In which lines of the data does the string "shelf" appear? Copy every one.

▼

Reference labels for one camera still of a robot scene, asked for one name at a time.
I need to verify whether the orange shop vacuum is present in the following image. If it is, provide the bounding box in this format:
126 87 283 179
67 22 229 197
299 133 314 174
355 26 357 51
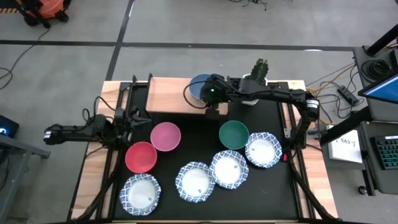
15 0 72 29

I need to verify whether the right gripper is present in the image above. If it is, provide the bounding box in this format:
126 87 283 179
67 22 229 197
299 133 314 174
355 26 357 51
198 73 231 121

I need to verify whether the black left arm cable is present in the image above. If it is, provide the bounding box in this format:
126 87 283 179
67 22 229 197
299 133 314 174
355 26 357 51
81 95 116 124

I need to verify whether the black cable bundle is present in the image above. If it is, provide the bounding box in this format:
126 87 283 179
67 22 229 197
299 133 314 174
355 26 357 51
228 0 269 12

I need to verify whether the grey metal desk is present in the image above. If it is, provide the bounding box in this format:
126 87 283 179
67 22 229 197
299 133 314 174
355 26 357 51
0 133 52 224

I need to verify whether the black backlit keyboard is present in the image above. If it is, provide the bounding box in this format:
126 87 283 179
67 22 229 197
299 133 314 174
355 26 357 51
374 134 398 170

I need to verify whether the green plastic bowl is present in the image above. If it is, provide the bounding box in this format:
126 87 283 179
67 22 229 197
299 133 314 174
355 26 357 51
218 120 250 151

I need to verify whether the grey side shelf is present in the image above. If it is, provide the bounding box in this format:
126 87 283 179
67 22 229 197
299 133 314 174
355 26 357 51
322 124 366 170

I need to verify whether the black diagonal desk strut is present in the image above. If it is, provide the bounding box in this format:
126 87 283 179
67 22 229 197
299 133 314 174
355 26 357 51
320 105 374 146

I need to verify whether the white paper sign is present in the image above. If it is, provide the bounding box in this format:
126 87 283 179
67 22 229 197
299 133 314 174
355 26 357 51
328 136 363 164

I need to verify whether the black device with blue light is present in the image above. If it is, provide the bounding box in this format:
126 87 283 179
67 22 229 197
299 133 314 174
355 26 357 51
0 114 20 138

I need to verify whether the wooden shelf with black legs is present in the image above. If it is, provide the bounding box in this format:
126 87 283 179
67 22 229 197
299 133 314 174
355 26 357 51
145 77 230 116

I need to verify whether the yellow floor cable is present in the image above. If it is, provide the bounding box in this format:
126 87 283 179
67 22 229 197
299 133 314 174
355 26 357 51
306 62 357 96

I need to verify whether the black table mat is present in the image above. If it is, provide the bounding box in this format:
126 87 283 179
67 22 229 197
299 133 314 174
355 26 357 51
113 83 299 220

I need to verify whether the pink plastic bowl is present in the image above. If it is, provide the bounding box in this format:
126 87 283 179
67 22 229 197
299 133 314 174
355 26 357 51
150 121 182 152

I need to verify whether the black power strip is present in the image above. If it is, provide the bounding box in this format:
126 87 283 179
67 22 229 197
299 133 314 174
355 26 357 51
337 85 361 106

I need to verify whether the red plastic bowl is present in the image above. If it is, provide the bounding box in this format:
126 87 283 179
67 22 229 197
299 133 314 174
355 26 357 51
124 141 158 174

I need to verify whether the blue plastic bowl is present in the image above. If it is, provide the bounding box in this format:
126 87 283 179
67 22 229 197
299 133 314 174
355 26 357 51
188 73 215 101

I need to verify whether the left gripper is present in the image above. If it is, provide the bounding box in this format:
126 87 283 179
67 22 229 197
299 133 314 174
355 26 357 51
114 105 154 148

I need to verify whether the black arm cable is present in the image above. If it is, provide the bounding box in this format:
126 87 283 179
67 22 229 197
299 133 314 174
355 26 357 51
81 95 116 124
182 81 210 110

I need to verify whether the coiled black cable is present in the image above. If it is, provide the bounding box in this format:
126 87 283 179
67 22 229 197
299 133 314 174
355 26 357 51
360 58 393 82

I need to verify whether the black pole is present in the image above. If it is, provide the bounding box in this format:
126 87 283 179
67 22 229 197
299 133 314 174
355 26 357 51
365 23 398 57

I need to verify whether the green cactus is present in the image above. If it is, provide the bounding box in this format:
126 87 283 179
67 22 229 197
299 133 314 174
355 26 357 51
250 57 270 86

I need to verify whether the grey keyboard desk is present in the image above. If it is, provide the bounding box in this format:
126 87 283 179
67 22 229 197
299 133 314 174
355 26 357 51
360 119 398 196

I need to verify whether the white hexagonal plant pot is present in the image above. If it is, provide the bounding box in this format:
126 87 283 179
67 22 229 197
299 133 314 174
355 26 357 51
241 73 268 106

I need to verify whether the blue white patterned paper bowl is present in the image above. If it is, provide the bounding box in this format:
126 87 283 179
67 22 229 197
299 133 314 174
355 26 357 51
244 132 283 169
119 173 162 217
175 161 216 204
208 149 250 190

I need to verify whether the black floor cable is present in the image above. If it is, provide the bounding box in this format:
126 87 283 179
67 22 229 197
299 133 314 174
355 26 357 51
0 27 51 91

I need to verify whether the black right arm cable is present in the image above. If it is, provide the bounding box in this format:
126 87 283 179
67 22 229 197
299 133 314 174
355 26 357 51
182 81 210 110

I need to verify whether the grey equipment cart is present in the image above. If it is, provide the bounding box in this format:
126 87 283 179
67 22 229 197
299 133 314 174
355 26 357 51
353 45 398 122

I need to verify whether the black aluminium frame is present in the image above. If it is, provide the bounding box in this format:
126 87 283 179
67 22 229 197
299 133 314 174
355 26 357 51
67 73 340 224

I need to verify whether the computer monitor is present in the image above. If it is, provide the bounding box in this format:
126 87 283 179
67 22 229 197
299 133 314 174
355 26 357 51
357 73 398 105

▲
▼

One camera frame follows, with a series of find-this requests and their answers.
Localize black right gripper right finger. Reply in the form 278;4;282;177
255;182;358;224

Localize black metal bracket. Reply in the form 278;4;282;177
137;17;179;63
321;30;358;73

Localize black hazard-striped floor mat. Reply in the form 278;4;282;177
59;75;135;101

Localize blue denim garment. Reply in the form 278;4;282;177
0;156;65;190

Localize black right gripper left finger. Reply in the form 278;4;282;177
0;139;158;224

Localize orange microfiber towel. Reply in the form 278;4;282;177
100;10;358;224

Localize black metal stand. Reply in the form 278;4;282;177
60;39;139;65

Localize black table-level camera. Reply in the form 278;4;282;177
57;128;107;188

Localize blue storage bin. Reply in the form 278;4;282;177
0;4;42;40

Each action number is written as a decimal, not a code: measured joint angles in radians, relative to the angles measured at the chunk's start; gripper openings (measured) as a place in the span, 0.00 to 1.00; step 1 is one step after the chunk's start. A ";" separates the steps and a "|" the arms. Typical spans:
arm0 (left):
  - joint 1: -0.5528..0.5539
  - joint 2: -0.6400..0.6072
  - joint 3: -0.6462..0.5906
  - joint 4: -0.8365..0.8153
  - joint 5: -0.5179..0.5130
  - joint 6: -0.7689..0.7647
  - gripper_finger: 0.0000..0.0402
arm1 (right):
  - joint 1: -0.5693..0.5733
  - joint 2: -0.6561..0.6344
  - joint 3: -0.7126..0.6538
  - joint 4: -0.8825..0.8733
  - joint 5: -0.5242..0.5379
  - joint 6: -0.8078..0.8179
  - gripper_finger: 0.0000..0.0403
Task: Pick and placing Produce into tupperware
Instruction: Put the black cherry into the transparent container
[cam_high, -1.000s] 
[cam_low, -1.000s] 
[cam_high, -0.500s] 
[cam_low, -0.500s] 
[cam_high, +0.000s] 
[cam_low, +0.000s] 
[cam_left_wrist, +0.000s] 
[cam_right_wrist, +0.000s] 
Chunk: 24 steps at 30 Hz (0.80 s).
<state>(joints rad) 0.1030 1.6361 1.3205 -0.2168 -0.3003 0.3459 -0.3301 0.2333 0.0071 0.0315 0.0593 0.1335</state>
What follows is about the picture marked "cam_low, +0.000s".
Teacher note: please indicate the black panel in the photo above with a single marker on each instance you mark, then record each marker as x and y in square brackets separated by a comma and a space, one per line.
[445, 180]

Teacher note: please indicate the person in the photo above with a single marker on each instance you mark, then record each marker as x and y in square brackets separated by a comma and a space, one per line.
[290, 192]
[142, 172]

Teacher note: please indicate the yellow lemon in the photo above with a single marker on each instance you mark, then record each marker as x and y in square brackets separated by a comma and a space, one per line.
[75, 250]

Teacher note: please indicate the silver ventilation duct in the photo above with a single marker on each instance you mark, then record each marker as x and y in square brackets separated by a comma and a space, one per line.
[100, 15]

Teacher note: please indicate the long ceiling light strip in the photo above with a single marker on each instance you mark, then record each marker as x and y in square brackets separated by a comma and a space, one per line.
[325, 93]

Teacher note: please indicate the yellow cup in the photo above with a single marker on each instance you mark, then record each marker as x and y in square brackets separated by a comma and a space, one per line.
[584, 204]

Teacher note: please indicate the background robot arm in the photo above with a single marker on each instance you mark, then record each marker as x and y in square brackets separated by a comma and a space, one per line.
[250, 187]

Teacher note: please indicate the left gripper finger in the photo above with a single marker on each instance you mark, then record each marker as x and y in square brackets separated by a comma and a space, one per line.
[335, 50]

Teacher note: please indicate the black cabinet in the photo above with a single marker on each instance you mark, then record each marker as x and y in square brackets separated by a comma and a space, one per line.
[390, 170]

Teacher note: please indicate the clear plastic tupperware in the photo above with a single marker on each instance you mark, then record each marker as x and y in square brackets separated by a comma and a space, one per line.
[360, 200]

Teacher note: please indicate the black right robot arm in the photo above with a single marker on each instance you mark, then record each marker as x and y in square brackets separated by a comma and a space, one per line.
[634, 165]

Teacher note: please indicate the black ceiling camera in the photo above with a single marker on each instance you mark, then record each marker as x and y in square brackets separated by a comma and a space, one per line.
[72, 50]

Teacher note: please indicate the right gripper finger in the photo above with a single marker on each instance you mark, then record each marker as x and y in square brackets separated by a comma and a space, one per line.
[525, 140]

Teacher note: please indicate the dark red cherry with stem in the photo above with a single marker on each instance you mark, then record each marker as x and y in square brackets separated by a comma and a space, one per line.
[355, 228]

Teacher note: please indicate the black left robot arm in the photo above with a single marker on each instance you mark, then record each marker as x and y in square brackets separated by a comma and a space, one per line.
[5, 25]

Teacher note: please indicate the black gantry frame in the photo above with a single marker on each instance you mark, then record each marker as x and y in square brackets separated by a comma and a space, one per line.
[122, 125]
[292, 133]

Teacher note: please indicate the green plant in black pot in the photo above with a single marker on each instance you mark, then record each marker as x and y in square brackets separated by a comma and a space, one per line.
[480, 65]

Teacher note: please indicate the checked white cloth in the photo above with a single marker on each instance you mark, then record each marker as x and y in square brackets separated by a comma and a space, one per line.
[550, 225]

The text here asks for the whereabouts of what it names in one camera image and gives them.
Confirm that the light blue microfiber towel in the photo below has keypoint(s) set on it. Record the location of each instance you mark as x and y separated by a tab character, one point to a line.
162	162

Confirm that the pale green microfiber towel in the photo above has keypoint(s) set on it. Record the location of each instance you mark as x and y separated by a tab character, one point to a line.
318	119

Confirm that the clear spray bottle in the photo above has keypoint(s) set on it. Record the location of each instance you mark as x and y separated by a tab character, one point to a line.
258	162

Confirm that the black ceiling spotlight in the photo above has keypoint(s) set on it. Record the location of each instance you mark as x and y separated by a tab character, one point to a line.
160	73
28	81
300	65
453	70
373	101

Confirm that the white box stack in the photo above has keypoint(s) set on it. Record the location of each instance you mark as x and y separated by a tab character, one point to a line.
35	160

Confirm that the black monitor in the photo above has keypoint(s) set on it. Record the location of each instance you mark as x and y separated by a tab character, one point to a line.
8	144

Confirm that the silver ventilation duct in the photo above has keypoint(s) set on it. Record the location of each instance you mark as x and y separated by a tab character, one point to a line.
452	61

▲
▼

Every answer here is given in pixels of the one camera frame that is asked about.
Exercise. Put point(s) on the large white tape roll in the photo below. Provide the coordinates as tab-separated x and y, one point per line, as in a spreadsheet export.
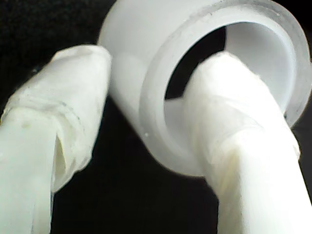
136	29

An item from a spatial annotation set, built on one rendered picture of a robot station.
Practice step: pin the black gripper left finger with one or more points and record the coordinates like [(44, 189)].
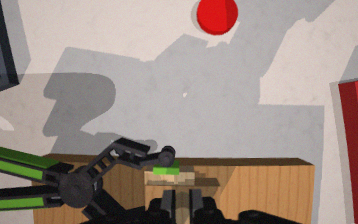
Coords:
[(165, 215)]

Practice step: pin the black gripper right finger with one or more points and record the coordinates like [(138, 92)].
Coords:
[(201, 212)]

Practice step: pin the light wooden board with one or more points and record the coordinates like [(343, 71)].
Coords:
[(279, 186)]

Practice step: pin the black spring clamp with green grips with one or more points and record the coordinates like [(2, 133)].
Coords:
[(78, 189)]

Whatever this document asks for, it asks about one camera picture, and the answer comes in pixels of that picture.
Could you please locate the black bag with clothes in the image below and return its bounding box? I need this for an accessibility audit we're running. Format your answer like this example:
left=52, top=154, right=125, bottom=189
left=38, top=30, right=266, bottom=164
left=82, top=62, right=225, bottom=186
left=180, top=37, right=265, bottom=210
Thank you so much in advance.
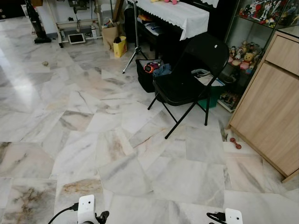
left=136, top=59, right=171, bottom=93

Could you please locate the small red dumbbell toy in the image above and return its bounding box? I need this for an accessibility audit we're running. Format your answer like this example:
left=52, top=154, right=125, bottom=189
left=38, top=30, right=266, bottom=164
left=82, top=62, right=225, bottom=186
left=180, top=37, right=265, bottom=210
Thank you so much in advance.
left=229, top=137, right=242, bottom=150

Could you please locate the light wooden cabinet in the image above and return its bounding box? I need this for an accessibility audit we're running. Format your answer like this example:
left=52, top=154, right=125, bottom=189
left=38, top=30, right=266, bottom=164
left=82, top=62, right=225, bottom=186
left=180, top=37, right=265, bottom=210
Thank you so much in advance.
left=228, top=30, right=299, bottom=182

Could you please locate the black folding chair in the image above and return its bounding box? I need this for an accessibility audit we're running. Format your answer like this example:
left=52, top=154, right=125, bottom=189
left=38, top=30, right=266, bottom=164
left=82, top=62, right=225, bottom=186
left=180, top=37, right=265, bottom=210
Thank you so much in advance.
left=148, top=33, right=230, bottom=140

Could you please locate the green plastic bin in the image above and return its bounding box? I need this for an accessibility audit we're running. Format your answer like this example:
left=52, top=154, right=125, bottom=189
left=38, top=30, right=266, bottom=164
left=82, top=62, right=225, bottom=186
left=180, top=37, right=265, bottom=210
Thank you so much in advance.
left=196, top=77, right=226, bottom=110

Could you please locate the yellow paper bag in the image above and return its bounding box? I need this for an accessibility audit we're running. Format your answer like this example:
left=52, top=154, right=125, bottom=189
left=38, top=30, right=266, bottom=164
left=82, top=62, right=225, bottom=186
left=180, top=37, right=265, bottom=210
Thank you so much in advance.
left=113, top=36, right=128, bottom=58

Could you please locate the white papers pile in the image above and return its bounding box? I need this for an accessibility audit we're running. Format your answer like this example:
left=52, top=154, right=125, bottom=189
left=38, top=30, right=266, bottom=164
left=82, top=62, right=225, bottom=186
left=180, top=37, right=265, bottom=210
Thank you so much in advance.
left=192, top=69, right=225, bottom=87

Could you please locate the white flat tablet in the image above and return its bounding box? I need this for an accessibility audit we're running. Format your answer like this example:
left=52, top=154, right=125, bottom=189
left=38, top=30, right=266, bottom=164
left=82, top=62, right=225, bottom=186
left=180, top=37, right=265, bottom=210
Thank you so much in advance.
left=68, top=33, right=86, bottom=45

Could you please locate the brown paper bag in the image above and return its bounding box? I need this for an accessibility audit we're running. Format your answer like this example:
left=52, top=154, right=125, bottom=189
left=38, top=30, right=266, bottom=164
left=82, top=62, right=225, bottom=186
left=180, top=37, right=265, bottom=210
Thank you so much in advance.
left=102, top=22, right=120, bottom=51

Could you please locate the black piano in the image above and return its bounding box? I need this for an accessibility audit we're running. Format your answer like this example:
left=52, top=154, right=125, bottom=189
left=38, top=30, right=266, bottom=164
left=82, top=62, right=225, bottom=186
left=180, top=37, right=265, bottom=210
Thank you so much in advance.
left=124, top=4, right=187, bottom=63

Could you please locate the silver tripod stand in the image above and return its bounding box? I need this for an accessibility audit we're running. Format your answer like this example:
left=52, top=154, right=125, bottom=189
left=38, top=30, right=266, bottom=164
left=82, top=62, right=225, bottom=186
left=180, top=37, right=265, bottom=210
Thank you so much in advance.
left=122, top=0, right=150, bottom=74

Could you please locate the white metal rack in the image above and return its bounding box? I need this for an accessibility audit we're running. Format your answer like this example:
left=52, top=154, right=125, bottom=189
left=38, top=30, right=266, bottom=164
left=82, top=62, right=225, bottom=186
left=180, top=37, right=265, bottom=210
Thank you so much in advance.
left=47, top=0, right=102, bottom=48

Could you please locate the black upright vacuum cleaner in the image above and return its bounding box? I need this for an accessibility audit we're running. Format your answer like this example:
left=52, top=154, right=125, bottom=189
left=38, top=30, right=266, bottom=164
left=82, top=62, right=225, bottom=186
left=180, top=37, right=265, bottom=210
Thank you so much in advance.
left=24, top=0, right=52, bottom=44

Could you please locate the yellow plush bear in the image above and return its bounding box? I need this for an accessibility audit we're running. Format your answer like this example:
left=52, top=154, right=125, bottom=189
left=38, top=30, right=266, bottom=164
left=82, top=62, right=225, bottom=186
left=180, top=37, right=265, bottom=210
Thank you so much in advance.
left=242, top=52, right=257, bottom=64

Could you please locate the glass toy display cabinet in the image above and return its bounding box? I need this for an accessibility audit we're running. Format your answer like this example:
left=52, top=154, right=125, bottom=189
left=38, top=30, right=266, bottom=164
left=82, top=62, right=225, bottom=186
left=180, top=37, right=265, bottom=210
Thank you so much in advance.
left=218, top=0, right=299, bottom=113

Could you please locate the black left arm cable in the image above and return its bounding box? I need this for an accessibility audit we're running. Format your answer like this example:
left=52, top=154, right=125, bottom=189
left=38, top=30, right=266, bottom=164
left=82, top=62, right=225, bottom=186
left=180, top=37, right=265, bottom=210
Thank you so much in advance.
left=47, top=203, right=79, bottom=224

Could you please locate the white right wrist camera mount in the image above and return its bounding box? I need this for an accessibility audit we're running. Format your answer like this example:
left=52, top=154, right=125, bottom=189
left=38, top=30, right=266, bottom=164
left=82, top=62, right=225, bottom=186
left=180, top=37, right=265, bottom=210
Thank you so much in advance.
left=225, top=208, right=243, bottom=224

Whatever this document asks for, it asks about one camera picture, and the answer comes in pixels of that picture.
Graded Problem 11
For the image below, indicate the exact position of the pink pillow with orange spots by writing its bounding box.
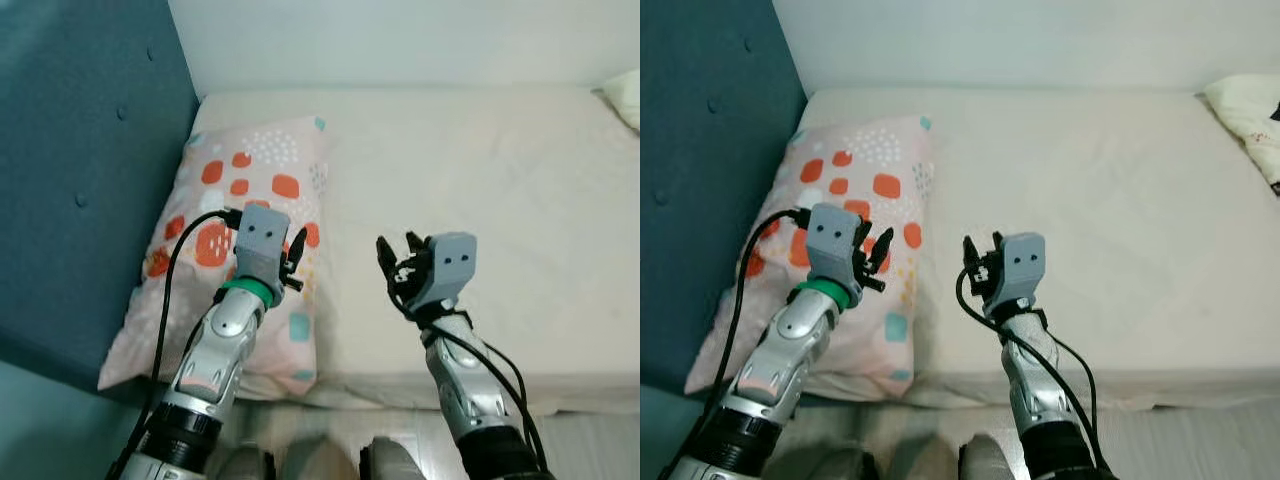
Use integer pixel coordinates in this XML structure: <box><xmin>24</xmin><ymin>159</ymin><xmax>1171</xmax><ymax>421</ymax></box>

▲

Response to the task:
I need to verify whether the grey side shelf is present in the image above. If it is, provide the bounding box in this format:
I need to verify whether the wooden shelf with black legs is present in the image above. If it is, provide the bounding box in this format:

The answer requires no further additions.